_AIM OF THE TASK_
Return the data exactly, but only from the line containing "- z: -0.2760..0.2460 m" through its last line.

_DATASET EXTRACT_
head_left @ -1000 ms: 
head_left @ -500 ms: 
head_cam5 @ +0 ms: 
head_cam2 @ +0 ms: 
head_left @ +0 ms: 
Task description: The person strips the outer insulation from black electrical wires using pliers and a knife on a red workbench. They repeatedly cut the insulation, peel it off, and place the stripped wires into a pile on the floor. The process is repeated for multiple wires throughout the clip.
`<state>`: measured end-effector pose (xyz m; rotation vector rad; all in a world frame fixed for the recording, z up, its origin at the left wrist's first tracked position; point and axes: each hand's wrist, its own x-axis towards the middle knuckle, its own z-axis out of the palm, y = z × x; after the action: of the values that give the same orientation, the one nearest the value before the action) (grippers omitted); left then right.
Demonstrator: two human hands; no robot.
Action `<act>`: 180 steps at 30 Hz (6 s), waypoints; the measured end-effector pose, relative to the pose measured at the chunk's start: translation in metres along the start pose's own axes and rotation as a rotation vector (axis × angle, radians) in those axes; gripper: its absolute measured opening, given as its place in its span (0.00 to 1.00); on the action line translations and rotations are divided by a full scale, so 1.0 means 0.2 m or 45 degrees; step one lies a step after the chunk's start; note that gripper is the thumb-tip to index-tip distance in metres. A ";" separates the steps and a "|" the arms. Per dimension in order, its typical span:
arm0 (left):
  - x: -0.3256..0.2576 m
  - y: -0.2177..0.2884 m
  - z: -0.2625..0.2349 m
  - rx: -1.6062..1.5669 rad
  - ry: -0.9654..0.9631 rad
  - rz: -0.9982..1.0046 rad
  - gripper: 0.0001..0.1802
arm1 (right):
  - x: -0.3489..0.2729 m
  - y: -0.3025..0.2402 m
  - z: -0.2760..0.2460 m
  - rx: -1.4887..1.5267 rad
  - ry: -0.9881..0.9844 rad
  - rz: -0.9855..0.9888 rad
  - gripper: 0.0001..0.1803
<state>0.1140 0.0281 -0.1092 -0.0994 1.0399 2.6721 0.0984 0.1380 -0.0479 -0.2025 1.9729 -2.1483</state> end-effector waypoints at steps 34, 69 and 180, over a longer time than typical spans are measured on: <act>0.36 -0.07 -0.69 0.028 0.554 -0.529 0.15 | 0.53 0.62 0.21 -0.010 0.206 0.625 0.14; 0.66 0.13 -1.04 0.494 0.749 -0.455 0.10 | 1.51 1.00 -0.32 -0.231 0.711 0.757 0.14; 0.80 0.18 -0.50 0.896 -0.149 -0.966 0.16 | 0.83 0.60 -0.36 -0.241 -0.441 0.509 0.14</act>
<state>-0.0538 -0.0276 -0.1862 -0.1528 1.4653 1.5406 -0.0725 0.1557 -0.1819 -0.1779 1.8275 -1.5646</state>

_RESPONSE_
  - z: -0.2760..0.2460 m
  - rx: -1.4887..1.5267 rad
  - ry: -0.9881..0.9844 rad
  - rz: -0.9855..0.9888 rad
  - gripper: 0.0001..0.1803
<state>0.1140 0.0281 -0.1092 -0.0994 1.0399 2.6721 0.0984 0.1380 -0.0479 -0.2025 1.9729 -2.1483</state> end-effector waypoints at steps 34, 69 and 180, over a longer time than typical spans are measured on: <act>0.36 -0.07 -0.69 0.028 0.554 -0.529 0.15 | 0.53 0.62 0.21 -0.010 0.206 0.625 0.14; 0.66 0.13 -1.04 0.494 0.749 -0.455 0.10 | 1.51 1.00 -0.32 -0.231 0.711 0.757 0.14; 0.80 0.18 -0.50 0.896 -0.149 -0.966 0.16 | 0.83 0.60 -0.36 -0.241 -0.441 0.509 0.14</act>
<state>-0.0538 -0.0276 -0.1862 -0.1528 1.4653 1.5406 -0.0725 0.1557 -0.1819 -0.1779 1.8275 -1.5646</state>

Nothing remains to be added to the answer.